また、カイアの強い倫理性も、心の中にすとんと落ちてくる。字を覚えたカイアは、家にある詩集を読み、多くの詩を暗誦する。カイアの美への探求心も、この物語の大きな柱となっている。

カイアの成長譚はじっくり描かれ、それだけにまだるっこしい部分も多いが、それをじっくり読み進めることで、読者はカイアに感情移入していく。幾つかの幸福な出逢いと、不幸な別れ。

そして、並行して、チェイス・アンドルーズの死の真相の追及が進んでいく。街から離れた火の見櫓で、チェイスは何をしていて、なんで転落死したのか? 誰かに突き落とされたのか? その謎解きもまたゆっくりと、まだるっこしく進む。

1952年に始まった物語は少しずつ1969年の物語に近づいていく。証拠は何もなく、かつアリバイまであるのに、町の人々は、「湿地の少女」と呼んで蔑んできたカイアを殺人犯だと決めつける。

この辺りから物語は加速度を高め、読んでいても、1ページ先の展開が全く読めない状態でどんどんページをめくっていくようになる。怒涛のような結末を迎えた、と思ったら、わたしたちは最後の「ホタル」という章で、本当に本当に驚かされる。ホタルのことは、もっとずっと前からカイアが分析し、言及していたのに、こんな形で物語の幕をホタルが引いてくれるとは。

読み終わると、本を抱えたまま放心する。大きな旅路が終わった、そんな感覚。

訳者の友廣純さんのことば。

この作品がどんな話なのかというのは、なかなか説明が難しいです。

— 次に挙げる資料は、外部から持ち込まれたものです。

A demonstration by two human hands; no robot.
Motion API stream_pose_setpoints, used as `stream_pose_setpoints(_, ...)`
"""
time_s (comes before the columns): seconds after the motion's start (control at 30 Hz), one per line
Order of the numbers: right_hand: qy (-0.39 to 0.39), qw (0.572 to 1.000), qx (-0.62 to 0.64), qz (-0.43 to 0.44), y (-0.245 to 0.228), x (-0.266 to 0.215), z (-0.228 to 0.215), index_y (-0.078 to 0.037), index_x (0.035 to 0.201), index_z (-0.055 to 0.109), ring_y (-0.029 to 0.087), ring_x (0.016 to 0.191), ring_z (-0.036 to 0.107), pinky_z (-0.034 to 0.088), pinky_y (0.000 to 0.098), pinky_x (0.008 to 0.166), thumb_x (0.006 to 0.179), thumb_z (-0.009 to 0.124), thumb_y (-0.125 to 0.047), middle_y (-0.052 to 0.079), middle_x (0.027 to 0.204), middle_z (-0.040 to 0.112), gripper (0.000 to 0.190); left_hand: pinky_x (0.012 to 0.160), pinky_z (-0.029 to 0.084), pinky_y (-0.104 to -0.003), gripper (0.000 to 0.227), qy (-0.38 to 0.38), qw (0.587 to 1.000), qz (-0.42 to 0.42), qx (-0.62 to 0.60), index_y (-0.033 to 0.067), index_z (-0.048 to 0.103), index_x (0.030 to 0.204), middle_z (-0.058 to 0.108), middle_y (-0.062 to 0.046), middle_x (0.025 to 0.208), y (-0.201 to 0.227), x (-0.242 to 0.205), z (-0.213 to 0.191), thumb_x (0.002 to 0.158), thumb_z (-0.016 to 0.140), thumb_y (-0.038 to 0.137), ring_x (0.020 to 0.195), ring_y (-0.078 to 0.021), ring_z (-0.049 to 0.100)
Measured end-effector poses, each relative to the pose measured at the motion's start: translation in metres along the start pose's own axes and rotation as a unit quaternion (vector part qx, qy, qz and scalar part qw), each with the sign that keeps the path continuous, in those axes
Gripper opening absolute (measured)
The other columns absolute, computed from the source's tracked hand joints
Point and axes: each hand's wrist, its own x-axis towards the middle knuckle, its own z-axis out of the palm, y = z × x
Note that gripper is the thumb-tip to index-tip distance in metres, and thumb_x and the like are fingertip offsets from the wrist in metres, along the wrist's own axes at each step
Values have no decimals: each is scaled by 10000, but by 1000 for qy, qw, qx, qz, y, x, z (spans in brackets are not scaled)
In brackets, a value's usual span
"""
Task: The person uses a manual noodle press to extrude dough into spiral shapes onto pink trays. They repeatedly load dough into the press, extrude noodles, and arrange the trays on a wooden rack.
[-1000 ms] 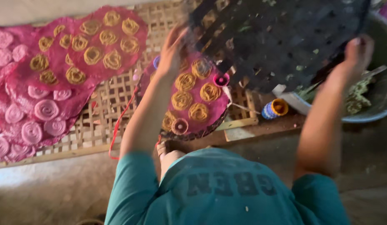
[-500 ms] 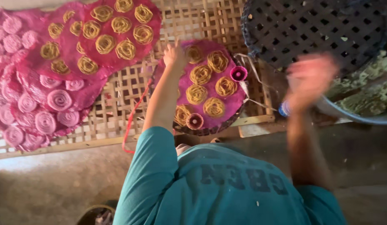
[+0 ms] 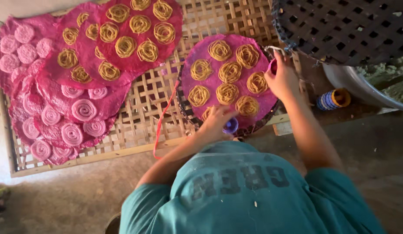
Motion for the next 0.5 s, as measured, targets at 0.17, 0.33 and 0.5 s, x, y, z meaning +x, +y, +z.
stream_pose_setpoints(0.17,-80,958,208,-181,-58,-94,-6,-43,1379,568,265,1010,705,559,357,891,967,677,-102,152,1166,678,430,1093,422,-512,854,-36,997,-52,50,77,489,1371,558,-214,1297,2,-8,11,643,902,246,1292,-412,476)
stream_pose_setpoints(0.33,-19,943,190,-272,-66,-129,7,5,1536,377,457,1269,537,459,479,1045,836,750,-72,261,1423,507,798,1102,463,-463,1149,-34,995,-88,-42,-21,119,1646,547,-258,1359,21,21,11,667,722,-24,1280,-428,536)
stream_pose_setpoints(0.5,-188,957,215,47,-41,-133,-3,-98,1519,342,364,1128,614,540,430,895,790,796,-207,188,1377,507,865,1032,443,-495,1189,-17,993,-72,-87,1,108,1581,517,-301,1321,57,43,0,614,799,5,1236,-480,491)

そして、説明する必要もないのだろうと思っています。ひとつには、この物語にはたくさんのテーマが重層的に含まれていて、なにが心に残るかはそのときどき、読む人によって変わるというのもあるのですが、それだけではなく、この作品は言葉で語るよりも、まずは読者ひとりひとりが体験をするような作品だと思うからです。

https://www.hayakawabooks.com/n/n93fc37b19c11

カイアは、わたしからとても離れた場所にいるようなのに、この本を読むことで一緒に生きたような感覚があった。カイアの魂の美しさに触れた。小説が自分をどこかに連れて行ってくれるような感覚を味わえた幸福が、多くの人の支持を集めてきた所以だろう。

この小説は、ディーリア・オーエンズが70歳にして刊行した初の小説とのこと。この先どんな世界を見せてくれるか。アメリカでは今年映画化もされたらしいが、これは映像で先を急ぐような小説ではないぞ、という気もする。